Il nuovo processo si svolse nel Foro di Roma e vide come imputata una certa Fabia Numantina, prima moglie di Marco Plauzio Silvano, anch'essa nobildonna, ma discendente da una stirpe di altro lignaggio rispetto alla gens Giulio-Claudia: faceva parte della gens Fabia, era figlia di Paulus Fabius Maximus e di Marcia (a sua volta figlia di Azia minore e Lucio Marcio Filippo). Fabia Numantina era un'appassionata di magia ed esperta di "medicina popolare" che fu la base della farmacopea romana. Fabia era rinomata in tutta l'Urbe per le sue abilità nella composizione di pozioni  medicamentose per le quali utilizzava nella loro interezza o in parti specifiche, piante ed erbe, le loro radici, foglie, fiori.

L'accusa fu quella d'aver spinto l’ex marito ad uccidere Apronia, di cui lei era evidentemente gelosa, manipolandone la volontà con formule e filtri magici e droghe. Probabilmente così forse si potè spiegare lo stato di confusione mentale nel quale Marco Plauzio Silvano rispose al primo interrogatorio dell'imperatore Tiberio.
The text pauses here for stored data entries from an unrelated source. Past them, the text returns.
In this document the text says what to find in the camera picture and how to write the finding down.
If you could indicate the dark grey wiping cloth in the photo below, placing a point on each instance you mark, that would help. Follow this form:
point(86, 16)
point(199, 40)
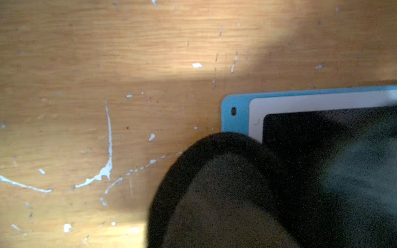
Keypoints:
point(229, 191)

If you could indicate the white teal drawing tablet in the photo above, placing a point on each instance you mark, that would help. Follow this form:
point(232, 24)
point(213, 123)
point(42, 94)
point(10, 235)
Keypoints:
point(348, 131)

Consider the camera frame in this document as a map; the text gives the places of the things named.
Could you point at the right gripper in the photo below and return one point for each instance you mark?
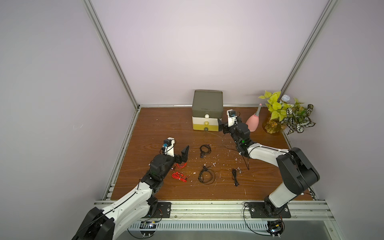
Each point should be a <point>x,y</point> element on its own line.
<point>227,128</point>

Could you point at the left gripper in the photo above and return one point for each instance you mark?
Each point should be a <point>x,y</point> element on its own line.
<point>182,158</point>

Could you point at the olive green top drawer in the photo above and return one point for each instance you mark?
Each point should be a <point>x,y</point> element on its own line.
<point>203,113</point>

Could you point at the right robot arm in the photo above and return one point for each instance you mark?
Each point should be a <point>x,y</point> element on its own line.
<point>298,173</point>

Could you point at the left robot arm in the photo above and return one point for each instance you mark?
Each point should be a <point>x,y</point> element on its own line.
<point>111,221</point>

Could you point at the red earphones upper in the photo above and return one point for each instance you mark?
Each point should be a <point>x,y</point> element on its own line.
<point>179,166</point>

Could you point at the red earphones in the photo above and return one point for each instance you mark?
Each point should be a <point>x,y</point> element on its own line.
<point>179,176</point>
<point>179,166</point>

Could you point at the black earphones top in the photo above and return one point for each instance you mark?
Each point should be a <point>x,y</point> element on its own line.
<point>205,150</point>

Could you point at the red earphones lower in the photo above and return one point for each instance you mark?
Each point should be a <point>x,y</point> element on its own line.
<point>179,176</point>

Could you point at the three-tier drawer cabinet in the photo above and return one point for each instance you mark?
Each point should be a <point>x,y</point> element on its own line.
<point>209,100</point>

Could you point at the cream middle drawer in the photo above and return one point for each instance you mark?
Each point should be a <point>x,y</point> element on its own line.
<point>205,121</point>

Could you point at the black earphones right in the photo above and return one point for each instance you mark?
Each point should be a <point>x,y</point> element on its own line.
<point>235,173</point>

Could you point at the pink vase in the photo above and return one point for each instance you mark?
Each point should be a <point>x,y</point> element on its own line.
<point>253,121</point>

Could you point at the potted green plant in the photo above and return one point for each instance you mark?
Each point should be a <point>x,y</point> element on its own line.
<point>285,114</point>

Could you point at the left controller board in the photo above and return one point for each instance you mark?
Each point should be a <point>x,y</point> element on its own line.
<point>148,228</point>

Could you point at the controller board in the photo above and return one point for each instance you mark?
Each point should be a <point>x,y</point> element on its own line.
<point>276,228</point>
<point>148,228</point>

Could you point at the right controller board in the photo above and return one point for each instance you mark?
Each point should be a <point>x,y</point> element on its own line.
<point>276,228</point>

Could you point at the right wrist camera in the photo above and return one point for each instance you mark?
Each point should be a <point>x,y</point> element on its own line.
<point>231,117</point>

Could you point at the aluminium mounting rail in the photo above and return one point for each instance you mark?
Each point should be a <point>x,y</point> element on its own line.
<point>234,211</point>

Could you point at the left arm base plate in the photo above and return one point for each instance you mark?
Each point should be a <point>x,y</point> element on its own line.
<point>159,210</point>

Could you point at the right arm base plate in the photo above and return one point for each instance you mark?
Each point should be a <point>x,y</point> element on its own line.
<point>266,210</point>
L’ «accusa di incantamento» nell'antica Roma era spesso mossa (prevalentemente contro le donne) ed accusava d'usare pratiche volte a influenzare la realtà o a interagire con entità soprannaturali. Quest'accusa nei confronti del gentil sesso era piuttosto frequente. Rifletteva probabilmente una remota diffidenza dell'universo maschile verso le segrete conoscenze femminili. Nonché una paura atavica dei mariti consapevoli che nell’uso delle erbe officinali, tra la medicina e l'arte della composizione dei veleni il percorso fosse molto breve.
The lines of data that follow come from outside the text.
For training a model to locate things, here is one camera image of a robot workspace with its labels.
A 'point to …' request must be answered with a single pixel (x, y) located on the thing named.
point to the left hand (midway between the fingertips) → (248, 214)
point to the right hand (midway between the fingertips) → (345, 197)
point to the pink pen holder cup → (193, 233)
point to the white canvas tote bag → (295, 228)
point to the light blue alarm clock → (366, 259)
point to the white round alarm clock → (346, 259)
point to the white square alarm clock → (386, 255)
Nel caso di Fabia Numantina si può pensare che gli eredi di Livia Drusilla, membri della gens Giulio-Claudia, la potenze famiglia di Marco Plauzio Silvano volessero riabilitare la memoria del defunto "presunto femminicida" scaricando tutta la responsabilità dei tragici eventi accaduti appunto su una donna di altra stirpe. Ma il reato fu praticamente impossibile da dimostrare, in mancanza di prove concrete. Nelle fasi finali del processo, dopo le discussioni e le repliche, Fabia Numantina venne assolta, senza che si potesse stabilire con certezza chi avesse veramente voluto la morte della povera Apronia.